| Problem to solve |
Your job is to print the listing exactly.

| Provided material |
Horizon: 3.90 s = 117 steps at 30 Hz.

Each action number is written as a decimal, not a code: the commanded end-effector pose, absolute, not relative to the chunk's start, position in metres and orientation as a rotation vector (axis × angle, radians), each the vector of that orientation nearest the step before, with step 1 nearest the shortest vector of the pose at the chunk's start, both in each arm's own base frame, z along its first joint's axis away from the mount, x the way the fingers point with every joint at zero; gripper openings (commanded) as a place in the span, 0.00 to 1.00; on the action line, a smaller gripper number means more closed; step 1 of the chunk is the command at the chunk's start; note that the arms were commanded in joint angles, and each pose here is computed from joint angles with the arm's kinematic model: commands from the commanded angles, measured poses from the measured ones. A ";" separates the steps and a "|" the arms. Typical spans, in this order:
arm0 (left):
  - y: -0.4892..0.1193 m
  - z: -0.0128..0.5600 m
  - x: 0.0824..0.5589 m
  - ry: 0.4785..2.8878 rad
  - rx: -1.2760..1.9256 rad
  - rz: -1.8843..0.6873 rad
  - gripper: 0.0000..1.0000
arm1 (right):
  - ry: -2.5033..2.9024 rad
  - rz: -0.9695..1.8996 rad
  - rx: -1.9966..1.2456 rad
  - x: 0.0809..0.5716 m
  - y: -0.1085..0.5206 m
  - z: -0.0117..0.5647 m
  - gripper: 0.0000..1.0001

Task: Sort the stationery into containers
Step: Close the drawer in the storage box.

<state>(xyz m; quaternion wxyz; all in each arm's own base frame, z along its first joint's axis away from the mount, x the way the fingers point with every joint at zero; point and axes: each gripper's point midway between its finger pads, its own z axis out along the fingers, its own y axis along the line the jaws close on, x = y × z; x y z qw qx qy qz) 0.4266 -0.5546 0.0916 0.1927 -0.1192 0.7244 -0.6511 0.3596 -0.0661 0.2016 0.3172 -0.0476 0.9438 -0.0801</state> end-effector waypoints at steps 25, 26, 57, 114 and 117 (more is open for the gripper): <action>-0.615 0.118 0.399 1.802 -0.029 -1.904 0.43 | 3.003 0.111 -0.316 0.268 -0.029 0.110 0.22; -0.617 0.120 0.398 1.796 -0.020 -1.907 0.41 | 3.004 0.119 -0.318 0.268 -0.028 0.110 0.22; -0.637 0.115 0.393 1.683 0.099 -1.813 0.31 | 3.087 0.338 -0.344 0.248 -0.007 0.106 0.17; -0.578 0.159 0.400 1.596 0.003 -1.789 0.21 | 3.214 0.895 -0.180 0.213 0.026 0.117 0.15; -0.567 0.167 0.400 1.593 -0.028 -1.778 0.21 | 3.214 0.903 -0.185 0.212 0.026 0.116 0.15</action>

| Response to this exercise |
Horizon: 3.90 s = 117 steps at 30 Hz.

Each action number is written as a decimal, not a code: the commanded end-effector pose, absolute, not relative to the chunk's start, position in metres and orientation as a rotation vector (axis × angle, radians), each the vector of that orientation nearest the step before, with step 1 nearest the shortest vector of the pose at the chunk's start, both in each arm's own base frame, z along its first joint's axis away from the mount, x the way the fingers point with every joint at zero; gripper openings (commanded) as a place in the span, 0.00 to 1.00; on the action line, a smaller gripper number means more closed; step 1 of the chunk is the command at the chunk's start; note that the arms were commanded in joint angles, and each pose here is computed from joint angles with the arm's kinematic model: commands from the commanded angles, measured poses from the measured ones. A ";" separates the steps and a "|" the arms. Typical spans, in this order:
arm0 (left):
  - y: -0.4892..0.1193 m
  - z: -0.0128..0.5600 m
  - x: 0.0824..0.5589 m
  - ry: 0.4785..2.8878 rad
  - rx: -1.2760..1.9256 rad
  - rz: -1.8843..0.6873 rad
  - gripper: 0.0000..1.0000
arm1 (right):
  - ry: -2.5033..2.9024 rad
  - rz: -0.9695..1.8996 rad
  - rx: -1.9966..1.2456 rad
  - x: 0.0809..0.5716 m
  - y: -0.1085..0.5206 m
  - z: -0.0117..0.5647 m
  - gripper: 0.0000..1.0001

Task: Sort the stationery into containers
Step: Close the drawer in the storage box.

<state>(xyz m; quaternion wxyz; all in each arm's own base frame, z along its first joint's axis away from the mount, x the way the fingers point with every joint at zero; point and axes: each gripper's point midway between its finger pads, its own z axis out along the fingers, its own y axis along the line the jaws close on, x = y × z; x y z qw qx qy qz) 0.4266 -0.5546 0.0916 0.1927 -0.1192 0.7244 -0.6511 0.3596 -0.0661 0.2016 0.3172 -0.0476 0.9438 -0.0801</state> end-effector waypoints at steps 25, 26, 57, 114 and 117 (more is open for the gripper): <action>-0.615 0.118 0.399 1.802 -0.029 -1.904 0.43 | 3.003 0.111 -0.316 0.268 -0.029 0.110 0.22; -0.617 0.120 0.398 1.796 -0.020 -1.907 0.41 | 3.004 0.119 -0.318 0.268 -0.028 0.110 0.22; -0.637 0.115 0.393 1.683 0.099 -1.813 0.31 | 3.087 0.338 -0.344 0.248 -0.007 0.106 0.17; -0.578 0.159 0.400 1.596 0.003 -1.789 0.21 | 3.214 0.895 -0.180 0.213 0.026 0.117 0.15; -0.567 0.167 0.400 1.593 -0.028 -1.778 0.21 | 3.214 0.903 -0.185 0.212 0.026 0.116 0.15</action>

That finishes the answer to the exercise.